I expect profitability to continue to improve over the coming years as the company sees more operating leverage, and I’m looking for EBITDA margin to move from around 13% this year to 16% or higher in FY’26 and 20% over five years. At the free cash flow line, I still expect double-digit FCF margins by FY’28 and 20%+ margin down the line, supporting 20%+ annualized free cash flow growth.
Penumbra admittedly doesn’t look that compelling on discounted free cash flow, but the reality here is that investors who stick with discounted cash flow will almost never end up owning many growth med-techs.

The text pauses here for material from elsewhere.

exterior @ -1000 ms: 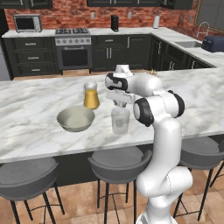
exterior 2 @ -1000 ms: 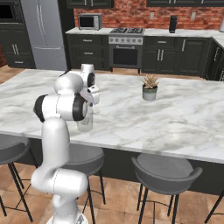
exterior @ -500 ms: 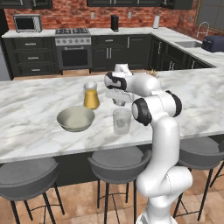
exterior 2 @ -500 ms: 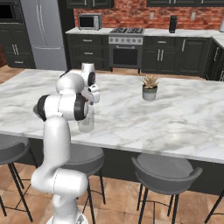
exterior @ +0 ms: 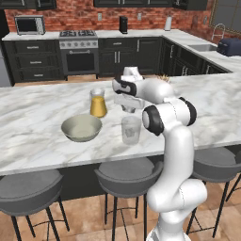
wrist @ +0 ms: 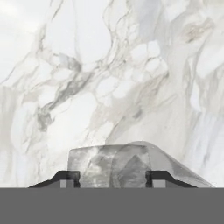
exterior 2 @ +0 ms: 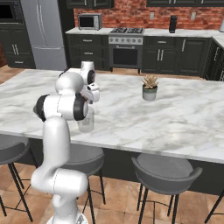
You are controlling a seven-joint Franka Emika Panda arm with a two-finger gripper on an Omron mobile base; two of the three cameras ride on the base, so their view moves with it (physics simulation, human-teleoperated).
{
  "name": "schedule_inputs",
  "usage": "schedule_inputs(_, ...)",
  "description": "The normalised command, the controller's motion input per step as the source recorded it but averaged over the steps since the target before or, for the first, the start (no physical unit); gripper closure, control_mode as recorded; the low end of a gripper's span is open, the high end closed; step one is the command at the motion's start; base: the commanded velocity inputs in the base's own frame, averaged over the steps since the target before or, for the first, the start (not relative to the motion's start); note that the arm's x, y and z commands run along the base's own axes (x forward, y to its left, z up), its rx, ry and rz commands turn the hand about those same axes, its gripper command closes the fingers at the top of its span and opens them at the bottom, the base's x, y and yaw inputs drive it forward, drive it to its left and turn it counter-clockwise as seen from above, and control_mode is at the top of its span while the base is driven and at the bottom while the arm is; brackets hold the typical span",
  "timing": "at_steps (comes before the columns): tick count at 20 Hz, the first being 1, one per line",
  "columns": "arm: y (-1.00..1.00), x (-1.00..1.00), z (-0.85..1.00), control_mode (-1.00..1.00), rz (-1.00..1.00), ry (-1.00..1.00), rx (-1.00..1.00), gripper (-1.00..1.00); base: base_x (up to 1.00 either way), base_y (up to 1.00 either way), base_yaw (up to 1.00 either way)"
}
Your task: There are two ice cubes in the ice bowl. Place both ice cubes in the glass cup.
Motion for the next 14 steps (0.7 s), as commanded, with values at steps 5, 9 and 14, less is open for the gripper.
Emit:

For these stocks, I instead prefer to use growth-driven EV/revenue modeling. Based on my current 3-year expected revenue growth, 5.5x-6.0x would seem like a fair multiple today, but with growth set to reaccelerate in the coming years, I could argue for a higher multiple of 6.75x (a $225 target on my current 12-month revenue estimate). As is always the case, the possibility of beat-and-raise quarters (or miss-and-lower) could drive meaningfully different outcomes down the road.
The Bottom Line
I don’t think Penumbra is a broken company, and I don’t think that the VTE growth opportunity is played out yet. To that end, I would note that management recently announced a $200M buyback, with $100M of that through an accelerated share repurchase arrangement. These “resets” aren’t that uncommon in growth med-tech, and can be good “buy the dip” opportunities, but it can take time for investors to regain confidence in the stories, and it’s not uncommon for stocks to shoot up after a good quarter – in other words, you have to accept the risk of being early/wrong because by the time it’s obvious that the market/company has recovered, the stock is already a lot higher.
With my base-case assumptions not offering quite enough upside at this point to justify the risk, I’m sitting tight for now, but fully acknowledge I miss this name on the way back up.